Document Type : Narrative Review
Department of Plant Production and Genetics, Faculty of Agriculture, Razi University, Kermanshah, Iran
Department of Bacteriology, Faculty of Medical Sciences, Tarbiat Modares University, Tehran,Iran
School of Science and Engineering, Duquesne University, Pittsburgh, USA
Drug resistance and metastasis process are two well-known hindrances to the eradication of cancer cells. Naringin and naringenin flavonoids have anticancer activities against various types of tumors. The inhibition of several cell signal transduction pathways has been found for combination therapy composed of naringin and naringenin. Naringin has a larger molecular volume with higher flexibility compound than naringenin. Low water solubility and unsuitable bioavailability are the main disadvantages of these phytocompounds. Tremendous efforts are needed for the transition of the bioactive compounds of hydrophobic naringenin and nanringin from preclinical to clinical application. Increasing the half-life of naringenin and naringin in blood circulation is the critical factor for obtaining maximum therapeutic outcomes in physiological conditions. Polymeric and lipid nanocarriers have illustrated unique properties compared to conventional drug delivery systems. This review compared the efficacy of these novel carriers for the loading and encapsulation of naringin and naringenin metabolites.

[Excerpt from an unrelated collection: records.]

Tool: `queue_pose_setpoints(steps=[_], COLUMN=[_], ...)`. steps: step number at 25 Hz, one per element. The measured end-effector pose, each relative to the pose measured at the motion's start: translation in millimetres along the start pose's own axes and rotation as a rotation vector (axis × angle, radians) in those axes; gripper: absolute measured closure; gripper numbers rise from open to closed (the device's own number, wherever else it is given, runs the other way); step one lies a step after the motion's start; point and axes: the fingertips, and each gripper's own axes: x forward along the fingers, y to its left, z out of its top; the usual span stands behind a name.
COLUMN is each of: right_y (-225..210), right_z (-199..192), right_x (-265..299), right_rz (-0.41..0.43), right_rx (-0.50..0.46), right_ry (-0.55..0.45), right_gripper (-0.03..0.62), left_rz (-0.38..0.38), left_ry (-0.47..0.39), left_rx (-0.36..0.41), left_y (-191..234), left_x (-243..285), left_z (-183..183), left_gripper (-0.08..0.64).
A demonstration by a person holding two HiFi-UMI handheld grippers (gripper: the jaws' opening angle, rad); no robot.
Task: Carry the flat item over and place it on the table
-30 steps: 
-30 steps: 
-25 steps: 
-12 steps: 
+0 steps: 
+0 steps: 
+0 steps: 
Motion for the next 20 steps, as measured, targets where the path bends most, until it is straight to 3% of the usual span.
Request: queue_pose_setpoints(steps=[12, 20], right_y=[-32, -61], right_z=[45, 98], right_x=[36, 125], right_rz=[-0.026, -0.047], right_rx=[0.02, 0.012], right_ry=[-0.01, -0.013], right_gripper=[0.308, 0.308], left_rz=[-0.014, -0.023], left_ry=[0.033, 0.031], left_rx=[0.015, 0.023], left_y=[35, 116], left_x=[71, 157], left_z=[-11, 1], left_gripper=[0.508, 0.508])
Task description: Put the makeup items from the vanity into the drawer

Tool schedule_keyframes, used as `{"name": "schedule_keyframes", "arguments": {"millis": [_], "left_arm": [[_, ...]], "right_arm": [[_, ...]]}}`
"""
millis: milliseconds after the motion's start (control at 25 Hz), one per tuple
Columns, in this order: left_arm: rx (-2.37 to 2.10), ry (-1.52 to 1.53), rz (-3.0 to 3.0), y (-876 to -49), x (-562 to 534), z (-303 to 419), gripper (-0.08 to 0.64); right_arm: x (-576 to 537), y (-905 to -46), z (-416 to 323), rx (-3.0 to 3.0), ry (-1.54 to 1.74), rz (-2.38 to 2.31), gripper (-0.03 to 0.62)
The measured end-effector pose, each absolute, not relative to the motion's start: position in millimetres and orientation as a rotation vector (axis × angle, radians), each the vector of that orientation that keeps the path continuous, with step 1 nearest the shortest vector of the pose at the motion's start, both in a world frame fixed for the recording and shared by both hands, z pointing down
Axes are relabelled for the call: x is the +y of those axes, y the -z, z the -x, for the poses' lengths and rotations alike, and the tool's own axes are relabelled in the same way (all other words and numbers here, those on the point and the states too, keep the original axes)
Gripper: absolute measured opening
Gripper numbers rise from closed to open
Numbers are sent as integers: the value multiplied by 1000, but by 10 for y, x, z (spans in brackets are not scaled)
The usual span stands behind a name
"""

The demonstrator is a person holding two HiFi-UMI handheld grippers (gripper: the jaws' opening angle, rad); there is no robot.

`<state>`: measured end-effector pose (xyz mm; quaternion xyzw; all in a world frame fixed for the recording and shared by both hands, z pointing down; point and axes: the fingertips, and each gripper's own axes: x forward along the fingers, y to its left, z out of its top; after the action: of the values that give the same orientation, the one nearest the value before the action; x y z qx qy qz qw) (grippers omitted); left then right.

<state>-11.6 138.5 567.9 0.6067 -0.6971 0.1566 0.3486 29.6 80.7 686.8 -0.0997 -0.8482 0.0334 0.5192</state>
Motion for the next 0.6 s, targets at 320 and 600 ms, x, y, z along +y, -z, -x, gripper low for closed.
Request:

- Naringin compared to naringenin shows different values for a given conformation-dependent physicochemical property.
- Low bioavailability of naringin and naringenin can hinder the transition of these natural compounds from preclinical to clinical application.
- Co-delivery of naringin with paclitaxel showed synergistic anti-neoplastic activity against breast cancer cells.
- Induction of apoptosis in cancer cells can be caused by naringin-dextrin nanoformulation.
- The prolonged release of anticancer agents in the tumor environment is a critical factor in maximizing therapeutic results.
- Naringenin-CNTs exhibited sustained release of naringenin in pH 5.5.